_Assignment:_ Your job is to copy all the entries precisely as they stand.

_Records provided:_
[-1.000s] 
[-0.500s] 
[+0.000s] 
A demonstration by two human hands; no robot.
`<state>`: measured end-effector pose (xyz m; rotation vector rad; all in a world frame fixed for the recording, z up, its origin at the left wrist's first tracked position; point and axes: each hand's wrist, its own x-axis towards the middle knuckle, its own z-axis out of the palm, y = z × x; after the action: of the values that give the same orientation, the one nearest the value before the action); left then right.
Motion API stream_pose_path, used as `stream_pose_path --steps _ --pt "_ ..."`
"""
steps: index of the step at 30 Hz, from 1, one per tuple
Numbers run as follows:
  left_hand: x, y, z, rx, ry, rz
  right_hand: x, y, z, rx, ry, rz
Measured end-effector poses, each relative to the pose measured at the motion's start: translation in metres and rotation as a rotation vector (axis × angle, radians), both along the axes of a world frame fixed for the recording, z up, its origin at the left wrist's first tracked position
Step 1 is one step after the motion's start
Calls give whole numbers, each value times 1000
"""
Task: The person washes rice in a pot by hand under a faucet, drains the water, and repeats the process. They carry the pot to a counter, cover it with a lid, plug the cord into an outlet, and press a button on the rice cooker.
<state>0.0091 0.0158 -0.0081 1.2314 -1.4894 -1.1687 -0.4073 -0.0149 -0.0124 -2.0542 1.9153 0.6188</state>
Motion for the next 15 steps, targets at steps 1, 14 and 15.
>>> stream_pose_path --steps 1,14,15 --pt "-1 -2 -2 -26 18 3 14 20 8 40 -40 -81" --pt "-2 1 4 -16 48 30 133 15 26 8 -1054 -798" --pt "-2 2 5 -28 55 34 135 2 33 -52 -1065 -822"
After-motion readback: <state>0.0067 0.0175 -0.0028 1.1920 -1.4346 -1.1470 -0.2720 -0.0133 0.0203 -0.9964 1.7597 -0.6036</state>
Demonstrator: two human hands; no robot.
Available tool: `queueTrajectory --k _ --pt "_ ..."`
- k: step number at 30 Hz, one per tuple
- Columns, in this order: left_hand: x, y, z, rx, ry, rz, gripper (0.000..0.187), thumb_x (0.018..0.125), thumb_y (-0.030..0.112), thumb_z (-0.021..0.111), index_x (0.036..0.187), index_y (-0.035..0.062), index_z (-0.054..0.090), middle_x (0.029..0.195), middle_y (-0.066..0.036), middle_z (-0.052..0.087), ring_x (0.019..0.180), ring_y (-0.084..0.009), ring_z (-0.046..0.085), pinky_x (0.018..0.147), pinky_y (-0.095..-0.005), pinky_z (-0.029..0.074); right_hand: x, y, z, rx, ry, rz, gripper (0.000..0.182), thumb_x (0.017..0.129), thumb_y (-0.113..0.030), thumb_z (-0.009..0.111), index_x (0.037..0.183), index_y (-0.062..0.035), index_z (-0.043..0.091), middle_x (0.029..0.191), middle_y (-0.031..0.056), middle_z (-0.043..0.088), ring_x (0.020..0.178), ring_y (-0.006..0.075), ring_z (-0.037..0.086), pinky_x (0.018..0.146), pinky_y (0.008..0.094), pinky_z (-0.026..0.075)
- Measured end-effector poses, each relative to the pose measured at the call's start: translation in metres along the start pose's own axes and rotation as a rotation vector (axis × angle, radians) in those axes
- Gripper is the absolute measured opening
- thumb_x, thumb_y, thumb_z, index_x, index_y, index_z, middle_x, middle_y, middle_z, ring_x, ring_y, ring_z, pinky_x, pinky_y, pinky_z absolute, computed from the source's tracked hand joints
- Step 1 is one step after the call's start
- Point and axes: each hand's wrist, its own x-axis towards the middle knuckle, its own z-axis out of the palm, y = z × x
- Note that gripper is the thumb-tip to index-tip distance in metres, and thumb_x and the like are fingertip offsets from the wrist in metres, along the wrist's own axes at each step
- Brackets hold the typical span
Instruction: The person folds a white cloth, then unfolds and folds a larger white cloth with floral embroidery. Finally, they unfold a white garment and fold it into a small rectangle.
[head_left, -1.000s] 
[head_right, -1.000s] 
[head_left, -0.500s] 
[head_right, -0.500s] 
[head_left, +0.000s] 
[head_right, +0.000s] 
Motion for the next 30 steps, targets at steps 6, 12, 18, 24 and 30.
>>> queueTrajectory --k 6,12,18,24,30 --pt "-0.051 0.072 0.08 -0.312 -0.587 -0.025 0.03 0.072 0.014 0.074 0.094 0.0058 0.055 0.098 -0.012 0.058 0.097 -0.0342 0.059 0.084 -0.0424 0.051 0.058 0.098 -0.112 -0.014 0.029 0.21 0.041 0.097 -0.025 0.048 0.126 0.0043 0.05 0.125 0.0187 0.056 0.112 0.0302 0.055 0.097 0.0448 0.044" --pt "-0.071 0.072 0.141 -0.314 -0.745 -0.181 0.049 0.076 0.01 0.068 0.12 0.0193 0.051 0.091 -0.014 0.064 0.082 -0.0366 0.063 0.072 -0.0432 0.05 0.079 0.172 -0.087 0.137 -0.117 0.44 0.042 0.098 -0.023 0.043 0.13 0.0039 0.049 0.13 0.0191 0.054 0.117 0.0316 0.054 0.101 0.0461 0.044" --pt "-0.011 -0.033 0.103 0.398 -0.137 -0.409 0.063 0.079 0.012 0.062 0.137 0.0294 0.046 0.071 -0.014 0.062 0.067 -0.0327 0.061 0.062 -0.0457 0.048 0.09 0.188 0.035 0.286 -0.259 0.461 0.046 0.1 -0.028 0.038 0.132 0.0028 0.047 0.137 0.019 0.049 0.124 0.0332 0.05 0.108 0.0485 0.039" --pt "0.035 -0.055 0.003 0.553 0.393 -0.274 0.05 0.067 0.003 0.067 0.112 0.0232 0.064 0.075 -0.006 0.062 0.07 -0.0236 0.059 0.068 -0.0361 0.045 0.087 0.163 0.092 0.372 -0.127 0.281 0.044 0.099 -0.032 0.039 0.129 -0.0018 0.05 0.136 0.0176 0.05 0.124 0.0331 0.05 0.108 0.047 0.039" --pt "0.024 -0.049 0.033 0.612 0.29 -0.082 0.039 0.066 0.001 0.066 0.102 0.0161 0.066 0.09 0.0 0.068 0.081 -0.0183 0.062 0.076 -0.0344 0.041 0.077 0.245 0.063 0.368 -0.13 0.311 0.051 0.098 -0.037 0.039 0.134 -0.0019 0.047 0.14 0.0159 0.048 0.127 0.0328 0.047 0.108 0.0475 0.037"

_Answer:_
[-1.000s] 
[-0.500s] 
[+0.000s] 
A demonstration by two human hands; no robot.
`<state>`: measured end-effector pose (xyz m; rotation vector rad; all in a world frame fixed for the recording, z up, its origin at the left wrist's first tracked position; point and axes: each hand's wrist, its own x-axis towards the middle knuckle, its own z-axis out of the palm, y = z × x; after the action: of the values that give the same orientation, the one nearest the value before the action); left then right.
Motion API stream_pose_path, used as `stream_pose_path --steps _ --pt "_ ..."`
"""
steps: index of the step at 30 Hz, from 1, one per tuple
Numbers run as follows:
  left_hand: x, y, z, rx, ry, rz
  right_hand: x, y, z, rx, ry, rz
Measured end-effector poses, each relative to the pose measured at the motion's start: translation in metres and rotation as a rotation vector (axis × angle, radians), both along the axes of a world frame fixed for the recording, z up, its origin at the left wrist's first tracked position
Step 1 is one step after the motion's start
Calls give whole numbers, each value times 1000
"""
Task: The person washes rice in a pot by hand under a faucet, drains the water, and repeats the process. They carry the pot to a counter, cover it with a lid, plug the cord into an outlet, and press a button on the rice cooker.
<state>0.0091 0.0158 -0.0081 1.2314 -1.4894 -1.1687 -0.4073 -0.0149 -0.0124 -2.0542 1.9153 0.6188</state>
Motion for the next 15 steps, targets at steps 1, 14 and 15.
>>> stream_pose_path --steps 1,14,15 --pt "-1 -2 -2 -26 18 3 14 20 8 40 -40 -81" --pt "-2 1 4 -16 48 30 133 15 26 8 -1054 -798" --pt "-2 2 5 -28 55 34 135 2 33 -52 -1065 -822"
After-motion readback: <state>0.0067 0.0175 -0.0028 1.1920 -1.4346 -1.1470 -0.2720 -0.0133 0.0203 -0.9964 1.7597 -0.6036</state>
Demonstrator: two human hands; no robot.
Available tool: `queueTrajectory --k _ --pt "_ ..."`
- k: step number at 30 Hz, one per tuple
- Columns, in this order: left_hand: x, y, z, rx, ry, rz, gripper (0.000..0.187), thumb_x (0.018..0.125), thumb_y (-0.030..0.112), thumb_z (-0.021..0.111), index_x (0.036..0.187), index_y (-0.035..0.062), index_z (-0.054..0.090), middle_x (0.029..0.195), middle_y (-0.066..0.036), middle_z (-0.052..0.087), ring_x (0.019..0.180), ring_y (-0.084..0.009), ring_z (-0.046..0.085), pinky_x (0.018..0.147), pinky_y (-0.095..-0.005), pinky_z (-0.029..0.074); right_hand: x, y, z, rx, ry, rz, gripper (0.000..0.182), thumb_x (0.017..0.129), thumb_y (-0.113..0.030), thumb_z (-0.009..0.111), index_x (0.037..0.183), index_y (-0.062..0.035), index_z (-0.043..0.091), middle_x (0.029..0.191), middle_y (-0.031..0.056), middle_z (-0.043..0.088), ring_x (0.020..0.178), ring_y (-0.006..0.075), ring_z (-0.037..0.086), pinky_x (0.018..0.146), pinky_y (0.008..0.094), pinky_z (-0.026..0.075)
- Measured end-effector poses, each relative to the pose measured at the call's start: translation in metres along the start pose's own axes and rotation as a rotation vector (axis × angle, radians) in those axes
- Gripper is the absolute measured opening
- thumb_x, thumb_y, thumb_z, index_x, index_y, index_z, middle_x, middle_y, middle_z, ring_x, ring_y, ring_z, pinky_x, pinky_y, pinky_z absolute, computed from the source's tracked hand joints
- Step 1 is one step after the call's start
- Point and axes: each hand's wrist, its own x-axis towards the middle knuckle, its own z-axis out of the palm, y = z × x
- Note that gripper is the thumb-tip to index-tip distance in metres, and thumb_x and the like are fingertip offsets from the wrist in metres, along the wrist's own axes at each step
- Brackets hold the typical span
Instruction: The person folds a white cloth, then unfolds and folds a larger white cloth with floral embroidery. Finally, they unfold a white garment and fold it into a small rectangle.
[head_left, -1.000s] 
[head_right, -1.000s] 
[head_left, -0.500s] 
[head_right, -0.500s] 
[head_left, +0.000s] 
[head_right, +0.000s] 
Motion for the next 30 steps, targets at steps 6, 12, 18, 24 and 30.
>>> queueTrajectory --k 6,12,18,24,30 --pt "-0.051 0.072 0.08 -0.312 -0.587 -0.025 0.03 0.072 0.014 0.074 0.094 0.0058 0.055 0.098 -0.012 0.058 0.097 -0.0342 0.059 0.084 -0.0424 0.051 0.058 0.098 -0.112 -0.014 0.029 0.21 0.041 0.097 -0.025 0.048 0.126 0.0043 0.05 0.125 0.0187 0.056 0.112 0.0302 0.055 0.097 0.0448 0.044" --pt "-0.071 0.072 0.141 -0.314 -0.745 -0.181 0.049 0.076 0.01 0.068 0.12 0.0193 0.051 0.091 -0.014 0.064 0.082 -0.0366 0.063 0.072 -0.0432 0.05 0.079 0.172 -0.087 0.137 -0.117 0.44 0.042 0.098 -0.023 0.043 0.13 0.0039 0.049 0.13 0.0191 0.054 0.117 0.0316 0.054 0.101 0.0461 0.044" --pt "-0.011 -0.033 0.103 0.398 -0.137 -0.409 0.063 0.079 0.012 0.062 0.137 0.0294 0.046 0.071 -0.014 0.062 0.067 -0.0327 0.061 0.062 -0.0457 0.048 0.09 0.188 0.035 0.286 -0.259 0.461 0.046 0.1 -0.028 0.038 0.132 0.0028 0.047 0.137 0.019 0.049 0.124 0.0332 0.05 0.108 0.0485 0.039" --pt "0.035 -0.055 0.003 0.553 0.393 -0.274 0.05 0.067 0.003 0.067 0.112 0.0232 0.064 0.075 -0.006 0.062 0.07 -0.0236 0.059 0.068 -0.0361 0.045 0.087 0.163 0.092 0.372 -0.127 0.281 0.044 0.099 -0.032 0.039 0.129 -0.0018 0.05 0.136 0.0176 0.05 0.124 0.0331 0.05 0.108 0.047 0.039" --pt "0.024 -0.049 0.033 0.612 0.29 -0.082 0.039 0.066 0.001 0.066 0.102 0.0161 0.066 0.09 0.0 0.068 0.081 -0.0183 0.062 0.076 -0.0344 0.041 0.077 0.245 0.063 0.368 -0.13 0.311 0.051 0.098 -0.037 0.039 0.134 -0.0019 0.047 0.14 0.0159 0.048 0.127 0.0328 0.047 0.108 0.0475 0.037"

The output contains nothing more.